De nombreuses hypothèses ont alimenté les scénarios les plus fantaisistes en matière d’interactions vocales. Certains ont rapidement abordé les problématiques liées à la publicité dans un monde purement vocal (entendez, sans le support d’un écran).

D’autres y ont très rapidement vu une opportunité incroyable car, comme nous l’avions expliqué dans l’un de nos articles, les requêtes vocales transactionnelles (lisez, liées à une action : acheter, louer, commander, .etc.) convertissent mieux que leurs homologues claviers. Une question se pose dès lors :

La voix : évolution ou révolution ?

Dans cet article, nous vous proposons quelques éléments de réponse en commançant par déterminer qui sont les propriétaires d’enceintes connectées.

Au mois d’octobre, Statista annonçait que 20 % des consommateurs américains possèdent un haut-parleur connecté. Plus proche de chez nous, un récent sondage réalisé par le Journal du Net relevait que 25,6 % des Français étaient équipés. Très clairement, la voix est une évolution, une interface supplémentaire que les utilisateurs ont intégrée à leur manière de rechercher et de consommer du contenu.

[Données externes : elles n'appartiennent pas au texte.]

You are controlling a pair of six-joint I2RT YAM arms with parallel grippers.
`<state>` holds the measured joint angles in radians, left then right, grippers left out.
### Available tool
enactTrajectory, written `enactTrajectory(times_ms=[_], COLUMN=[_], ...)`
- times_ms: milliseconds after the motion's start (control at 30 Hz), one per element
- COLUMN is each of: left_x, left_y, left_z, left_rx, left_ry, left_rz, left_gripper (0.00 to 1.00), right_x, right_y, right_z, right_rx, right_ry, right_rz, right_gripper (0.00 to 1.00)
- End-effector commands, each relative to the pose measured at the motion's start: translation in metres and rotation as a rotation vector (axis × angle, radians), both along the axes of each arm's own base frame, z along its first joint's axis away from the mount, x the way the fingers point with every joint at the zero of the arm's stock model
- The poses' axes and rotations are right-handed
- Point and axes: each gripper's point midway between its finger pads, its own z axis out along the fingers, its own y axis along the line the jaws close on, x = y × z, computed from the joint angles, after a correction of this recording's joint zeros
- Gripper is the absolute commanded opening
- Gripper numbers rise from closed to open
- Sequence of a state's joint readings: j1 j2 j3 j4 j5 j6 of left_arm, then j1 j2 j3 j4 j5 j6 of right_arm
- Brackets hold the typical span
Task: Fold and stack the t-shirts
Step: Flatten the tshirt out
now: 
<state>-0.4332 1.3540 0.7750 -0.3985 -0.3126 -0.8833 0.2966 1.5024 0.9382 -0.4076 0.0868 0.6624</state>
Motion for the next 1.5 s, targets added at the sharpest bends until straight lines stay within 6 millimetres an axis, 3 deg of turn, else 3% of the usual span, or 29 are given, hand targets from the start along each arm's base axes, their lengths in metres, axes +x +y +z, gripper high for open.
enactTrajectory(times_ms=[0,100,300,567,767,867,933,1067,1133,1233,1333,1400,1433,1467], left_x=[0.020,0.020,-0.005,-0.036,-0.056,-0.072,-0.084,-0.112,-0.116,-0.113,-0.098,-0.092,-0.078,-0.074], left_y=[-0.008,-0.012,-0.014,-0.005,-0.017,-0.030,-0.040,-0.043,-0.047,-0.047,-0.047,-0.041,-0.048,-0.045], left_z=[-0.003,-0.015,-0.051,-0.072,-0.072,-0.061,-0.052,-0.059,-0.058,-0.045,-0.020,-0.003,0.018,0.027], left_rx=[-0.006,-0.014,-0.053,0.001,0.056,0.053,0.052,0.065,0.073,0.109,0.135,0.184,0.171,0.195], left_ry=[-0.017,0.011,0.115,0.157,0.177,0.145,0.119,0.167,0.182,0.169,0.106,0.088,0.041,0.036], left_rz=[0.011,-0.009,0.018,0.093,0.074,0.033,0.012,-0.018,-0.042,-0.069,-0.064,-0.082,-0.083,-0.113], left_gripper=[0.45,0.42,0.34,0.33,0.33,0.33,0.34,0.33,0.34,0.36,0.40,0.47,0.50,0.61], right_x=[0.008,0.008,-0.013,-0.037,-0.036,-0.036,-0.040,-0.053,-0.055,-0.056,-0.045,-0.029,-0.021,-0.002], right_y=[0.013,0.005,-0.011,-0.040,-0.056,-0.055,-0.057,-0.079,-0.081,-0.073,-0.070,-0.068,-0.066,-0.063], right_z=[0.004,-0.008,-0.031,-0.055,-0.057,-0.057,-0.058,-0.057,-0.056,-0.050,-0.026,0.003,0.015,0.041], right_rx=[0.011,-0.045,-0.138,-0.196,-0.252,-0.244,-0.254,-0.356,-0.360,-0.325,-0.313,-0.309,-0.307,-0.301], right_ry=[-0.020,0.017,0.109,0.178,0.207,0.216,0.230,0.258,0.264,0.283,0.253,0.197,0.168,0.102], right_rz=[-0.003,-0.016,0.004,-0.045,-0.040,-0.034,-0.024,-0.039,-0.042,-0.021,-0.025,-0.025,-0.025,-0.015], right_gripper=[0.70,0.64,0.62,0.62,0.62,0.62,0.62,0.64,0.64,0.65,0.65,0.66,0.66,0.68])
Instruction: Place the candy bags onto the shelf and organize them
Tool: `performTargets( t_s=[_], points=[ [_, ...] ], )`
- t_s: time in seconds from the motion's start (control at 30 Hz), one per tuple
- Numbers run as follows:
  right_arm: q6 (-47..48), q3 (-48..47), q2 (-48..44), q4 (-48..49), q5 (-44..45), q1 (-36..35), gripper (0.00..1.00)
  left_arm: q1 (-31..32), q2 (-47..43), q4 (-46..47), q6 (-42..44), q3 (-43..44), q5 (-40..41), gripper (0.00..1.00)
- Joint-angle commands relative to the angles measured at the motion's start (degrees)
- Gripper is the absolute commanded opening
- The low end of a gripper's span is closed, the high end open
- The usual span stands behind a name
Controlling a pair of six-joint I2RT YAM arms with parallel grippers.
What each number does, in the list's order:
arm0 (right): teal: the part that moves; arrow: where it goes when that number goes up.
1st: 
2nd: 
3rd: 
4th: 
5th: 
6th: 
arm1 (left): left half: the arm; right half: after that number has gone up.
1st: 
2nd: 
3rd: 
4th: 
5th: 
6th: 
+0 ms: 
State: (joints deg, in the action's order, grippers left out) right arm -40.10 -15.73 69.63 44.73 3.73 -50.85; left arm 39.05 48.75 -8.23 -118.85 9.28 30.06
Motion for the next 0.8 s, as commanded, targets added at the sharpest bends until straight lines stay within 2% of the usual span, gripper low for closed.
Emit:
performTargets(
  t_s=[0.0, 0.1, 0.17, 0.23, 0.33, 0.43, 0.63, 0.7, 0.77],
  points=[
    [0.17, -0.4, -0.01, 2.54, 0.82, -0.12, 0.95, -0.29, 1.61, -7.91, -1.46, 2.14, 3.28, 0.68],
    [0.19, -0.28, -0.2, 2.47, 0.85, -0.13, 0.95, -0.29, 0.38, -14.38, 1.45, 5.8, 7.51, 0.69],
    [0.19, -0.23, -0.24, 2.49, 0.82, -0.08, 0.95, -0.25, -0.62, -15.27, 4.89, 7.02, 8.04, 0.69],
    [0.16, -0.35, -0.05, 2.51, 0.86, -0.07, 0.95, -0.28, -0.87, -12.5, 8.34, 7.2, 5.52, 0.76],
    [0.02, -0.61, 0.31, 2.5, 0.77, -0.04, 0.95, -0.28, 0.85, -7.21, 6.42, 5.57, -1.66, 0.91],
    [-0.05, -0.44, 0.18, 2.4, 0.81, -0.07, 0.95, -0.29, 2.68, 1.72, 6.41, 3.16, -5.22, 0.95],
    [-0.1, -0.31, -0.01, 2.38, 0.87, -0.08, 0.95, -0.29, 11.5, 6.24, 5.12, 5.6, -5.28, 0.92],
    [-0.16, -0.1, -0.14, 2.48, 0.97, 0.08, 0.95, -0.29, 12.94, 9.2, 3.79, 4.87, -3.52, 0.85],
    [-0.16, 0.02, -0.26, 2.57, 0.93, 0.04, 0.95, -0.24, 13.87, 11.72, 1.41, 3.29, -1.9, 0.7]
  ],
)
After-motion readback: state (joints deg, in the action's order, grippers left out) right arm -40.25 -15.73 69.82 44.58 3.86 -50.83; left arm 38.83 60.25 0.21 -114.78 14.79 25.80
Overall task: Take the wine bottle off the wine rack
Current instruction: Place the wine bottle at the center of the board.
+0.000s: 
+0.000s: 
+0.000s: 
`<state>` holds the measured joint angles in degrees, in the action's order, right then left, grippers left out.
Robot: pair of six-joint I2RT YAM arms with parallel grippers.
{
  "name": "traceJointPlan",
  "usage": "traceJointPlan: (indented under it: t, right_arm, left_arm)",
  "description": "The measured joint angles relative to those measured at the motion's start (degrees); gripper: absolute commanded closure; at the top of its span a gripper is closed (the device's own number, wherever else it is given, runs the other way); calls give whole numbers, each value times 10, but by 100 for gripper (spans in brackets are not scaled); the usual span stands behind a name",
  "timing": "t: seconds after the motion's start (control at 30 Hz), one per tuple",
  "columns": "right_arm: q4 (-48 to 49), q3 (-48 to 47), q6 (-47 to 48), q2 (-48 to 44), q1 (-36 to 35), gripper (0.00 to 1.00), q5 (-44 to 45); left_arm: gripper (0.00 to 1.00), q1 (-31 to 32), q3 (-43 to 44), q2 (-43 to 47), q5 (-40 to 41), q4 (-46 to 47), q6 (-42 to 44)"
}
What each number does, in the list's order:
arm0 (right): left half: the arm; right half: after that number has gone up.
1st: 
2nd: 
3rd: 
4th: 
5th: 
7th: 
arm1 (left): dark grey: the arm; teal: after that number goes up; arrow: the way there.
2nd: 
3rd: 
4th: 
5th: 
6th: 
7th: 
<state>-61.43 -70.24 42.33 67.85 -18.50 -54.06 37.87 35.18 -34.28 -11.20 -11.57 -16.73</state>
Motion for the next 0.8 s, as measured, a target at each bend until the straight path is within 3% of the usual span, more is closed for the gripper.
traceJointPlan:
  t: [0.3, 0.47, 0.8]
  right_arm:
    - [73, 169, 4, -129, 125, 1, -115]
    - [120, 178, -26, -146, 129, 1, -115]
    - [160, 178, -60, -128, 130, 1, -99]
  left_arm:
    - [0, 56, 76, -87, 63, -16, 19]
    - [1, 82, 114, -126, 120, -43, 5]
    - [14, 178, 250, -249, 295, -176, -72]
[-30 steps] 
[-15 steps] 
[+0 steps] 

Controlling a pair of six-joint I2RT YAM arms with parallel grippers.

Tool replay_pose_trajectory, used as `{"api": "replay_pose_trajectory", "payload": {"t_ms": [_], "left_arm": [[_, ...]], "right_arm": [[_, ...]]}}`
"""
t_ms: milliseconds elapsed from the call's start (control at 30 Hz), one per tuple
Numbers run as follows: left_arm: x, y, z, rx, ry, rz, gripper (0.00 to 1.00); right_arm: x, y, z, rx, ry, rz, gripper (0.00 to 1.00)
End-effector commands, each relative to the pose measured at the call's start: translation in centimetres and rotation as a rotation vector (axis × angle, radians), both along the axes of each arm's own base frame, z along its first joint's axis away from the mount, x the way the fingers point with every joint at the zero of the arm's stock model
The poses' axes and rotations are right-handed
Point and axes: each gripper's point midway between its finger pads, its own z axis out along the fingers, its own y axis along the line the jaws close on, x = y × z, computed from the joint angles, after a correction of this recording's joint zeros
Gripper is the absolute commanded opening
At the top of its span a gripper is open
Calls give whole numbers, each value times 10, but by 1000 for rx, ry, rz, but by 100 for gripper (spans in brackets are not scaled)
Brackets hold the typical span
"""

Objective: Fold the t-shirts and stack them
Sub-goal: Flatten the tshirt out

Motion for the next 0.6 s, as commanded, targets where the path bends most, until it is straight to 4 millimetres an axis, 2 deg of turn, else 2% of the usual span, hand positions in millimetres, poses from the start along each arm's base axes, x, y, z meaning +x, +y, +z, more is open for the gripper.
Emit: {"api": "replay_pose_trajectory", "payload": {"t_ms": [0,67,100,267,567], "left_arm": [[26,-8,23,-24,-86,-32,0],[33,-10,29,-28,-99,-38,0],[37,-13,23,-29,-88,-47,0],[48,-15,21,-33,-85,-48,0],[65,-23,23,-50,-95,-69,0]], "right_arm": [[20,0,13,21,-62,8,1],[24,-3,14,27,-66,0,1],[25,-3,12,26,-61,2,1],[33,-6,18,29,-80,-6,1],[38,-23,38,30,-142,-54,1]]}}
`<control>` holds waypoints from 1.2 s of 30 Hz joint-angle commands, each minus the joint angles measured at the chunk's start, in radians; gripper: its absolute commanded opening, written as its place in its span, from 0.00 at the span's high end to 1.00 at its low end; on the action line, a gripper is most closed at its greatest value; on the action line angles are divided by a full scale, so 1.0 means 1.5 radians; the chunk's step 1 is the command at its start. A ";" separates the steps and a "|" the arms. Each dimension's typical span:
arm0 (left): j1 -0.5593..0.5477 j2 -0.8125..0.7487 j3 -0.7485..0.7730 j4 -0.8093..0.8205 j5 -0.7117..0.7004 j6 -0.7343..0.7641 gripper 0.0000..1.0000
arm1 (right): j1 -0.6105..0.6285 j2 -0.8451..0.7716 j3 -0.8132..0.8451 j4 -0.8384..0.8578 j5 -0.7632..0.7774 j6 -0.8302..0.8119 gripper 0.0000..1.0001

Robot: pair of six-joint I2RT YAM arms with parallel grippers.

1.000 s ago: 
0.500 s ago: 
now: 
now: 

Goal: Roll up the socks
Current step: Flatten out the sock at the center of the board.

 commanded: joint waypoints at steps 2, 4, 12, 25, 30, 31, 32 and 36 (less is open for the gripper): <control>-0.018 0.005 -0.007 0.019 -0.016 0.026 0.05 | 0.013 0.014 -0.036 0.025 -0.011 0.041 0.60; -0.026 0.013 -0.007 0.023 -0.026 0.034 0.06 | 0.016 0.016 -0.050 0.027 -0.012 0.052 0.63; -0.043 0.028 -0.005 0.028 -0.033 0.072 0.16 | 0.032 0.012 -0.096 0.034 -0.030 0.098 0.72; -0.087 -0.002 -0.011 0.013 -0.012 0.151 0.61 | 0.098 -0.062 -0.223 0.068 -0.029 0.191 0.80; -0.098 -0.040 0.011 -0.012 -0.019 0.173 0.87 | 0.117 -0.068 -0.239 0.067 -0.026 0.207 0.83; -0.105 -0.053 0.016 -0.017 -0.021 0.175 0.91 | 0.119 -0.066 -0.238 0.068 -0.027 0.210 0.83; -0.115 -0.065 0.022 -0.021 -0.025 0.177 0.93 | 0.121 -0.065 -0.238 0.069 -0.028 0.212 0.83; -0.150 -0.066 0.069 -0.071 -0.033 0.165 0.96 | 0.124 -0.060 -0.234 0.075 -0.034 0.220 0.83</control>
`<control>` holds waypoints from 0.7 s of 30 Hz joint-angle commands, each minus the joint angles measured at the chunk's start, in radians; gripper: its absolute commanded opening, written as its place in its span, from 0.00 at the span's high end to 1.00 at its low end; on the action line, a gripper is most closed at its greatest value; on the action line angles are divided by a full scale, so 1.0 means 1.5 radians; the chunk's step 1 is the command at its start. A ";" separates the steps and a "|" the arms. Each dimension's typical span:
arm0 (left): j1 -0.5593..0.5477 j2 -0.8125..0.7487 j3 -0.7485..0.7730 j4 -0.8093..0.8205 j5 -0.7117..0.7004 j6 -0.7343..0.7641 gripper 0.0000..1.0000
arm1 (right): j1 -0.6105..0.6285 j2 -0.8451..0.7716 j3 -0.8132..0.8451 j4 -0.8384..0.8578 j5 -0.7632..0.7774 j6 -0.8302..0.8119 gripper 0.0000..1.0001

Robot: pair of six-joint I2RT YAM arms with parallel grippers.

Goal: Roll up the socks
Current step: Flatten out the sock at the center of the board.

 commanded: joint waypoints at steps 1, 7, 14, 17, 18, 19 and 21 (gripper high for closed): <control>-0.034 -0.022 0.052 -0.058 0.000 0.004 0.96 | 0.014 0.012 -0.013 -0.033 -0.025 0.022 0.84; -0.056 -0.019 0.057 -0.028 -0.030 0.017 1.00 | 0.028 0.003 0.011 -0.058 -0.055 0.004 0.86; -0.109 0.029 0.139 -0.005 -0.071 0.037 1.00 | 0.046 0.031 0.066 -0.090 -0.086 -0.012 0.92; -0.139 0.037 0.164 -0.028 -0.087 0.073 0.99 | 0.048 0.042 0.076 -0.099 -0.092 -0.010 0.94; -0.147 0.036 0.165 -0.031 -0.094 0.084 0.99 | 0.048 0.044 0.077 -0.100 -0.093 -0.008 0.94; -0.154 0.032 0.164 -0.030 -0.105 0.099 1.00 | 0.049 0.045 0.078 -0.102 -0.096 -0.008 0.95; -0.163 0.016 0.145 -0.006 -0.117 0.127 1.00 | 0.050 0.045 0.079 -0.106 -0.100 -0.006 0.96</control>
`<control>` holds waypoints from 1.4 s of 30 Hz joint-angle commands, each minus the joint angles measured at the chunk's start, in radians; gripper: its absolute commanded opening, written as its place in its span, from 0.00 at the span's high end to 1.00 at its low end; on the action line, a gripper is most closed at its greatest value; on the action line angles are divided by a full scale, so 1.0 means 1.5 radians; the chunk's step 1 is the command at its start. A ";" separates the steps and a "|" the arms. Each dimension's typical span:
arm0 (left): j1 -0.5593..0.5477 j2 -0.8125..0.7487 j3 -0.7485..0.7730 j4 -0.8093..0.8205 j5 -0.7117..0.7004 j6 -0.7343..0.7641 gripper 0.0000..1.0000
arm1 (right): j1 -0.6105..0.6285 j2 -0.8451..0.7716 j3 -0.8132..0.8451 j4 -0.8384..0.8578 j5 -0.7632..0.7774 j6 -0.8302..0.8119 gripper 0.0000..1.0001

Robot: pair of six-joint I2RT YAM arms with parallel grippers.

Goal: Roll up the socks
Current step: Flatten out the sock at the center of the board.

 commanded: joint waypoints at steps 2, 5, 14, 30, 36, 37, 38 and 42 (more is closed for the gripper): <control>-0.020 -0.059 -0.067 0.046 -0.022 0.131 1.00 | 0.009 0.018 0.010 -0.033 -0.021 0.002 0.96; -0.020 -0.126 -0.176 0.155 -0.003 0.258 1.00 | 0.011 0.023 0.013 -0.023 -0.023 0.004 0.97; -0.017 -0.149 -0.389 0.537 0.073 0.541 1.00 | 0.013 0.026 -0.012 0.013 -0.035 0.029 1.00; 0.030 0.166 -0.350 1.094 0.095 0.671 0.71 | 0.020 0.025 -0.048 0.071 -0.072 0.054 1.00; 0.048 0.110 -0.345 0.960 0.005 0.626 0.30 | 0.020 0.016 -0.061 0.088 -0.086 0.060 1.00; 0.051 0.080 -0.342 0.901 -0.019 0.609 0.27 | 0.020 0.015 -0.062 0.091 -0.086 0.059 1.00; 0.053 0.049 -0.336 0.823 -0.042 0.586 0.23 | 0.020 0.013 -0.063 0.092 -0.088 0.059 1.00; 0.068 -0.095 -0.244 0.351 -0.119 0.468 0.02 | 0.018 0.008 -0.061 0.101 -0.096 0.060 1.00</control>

Par ailleurs, l’adoption de cette technologie est clairement supportée par les « Innovators » (taux d’adoption : 50 %) et les « Early Adopters » (taux d’adoption : 46 %). La majorité n’est clairement pas encore convaincue par ce que d’aucuns n’hésitent pas à qualifier de gadget inutile. Il ne fait dès lors aucun doute que le Big Bang annoncé par certains n’aura pas lieu.

Qui possède une enceinte connectée de type Google Home ou Amazon Echo ?

Quel usage de cette nouvelle interface ?

En matière d’usage, 60 % des requêtes sont liées à la recherche d’information (questions générales) et 57% à la météo. Viennent ensuite toute une série d’actions : jouer de la musique, configurer une alarme, bloquer un rendez-vous, ajouter un rappel ou donner des instructions domotiques (éclairage, température dans une pièce, etc.). La recherche d’entreprises ou de commerces à proximité ne représente, quant à elle, que 16 % des requêtes. L’achat de produits dépasse à peine la barre des 10 %.

Statista: utilisation des enceintes connectées

La plupart de requêtes sont donc liées à la recherche d’informations. Mais ces requêtes sont-elles réellement différentes de celles tapées sur un clavier ? Eh bien oui. Google a analysé 5000 requêtes courantes et a pu déterminer qu’au-delà de trois mots clés, la requête était plus souvent vocale. Les utilisateurs ont donc tendance à anthropomorphiser leur assistant virtuel en leur adressant des requêtes lexicalement plus riches. Une véritable opportunité en matière de référencement naturel.

Et qu’en est-il de l’intention des utilisateurs d’assistants vocaux ?

Sont-ils réellement prêts à acheter au moment où ils s’adressent à leur haut-parleur connecté ? Eh bien non et ce point est peut-être lié à la manière et le lieu où nous utilisons ces assistants. 51 % des requêtes adressées à Alexa, Siri, Cortana et Google Assistant le sont alors que l’utilisateur est au volant ; un environnement qui, de notre humble point de vue, est assez peu propice au shopping. D’ailleurs dans 65 % des cas, les utilisateurs d’assistants vocaux déclarent l’utiliser dans une optique de se simplifier la vie (’convenience’) plus que de consommation. La vraie gageure en matière d’achat vocal revient dès lors à évaluer le degré de commodité de votre produit.

Voice Search : perception de cette nouvelle interface

Conclusion

Il ne fait aucun doute que les ventes d’enceintes connectées ne vont cesser de croitre dans les prochains mois. L’adoption de cette nouvelle technologie n’est qu’une question de temps. Pour l’heure, il est évident que la plus belle des opportunités reste la mise en place d’une stratégie SEO adaptée : six requêtes sur dix attendent une réponse claire à une question plus précise que dans l’univers des claviers.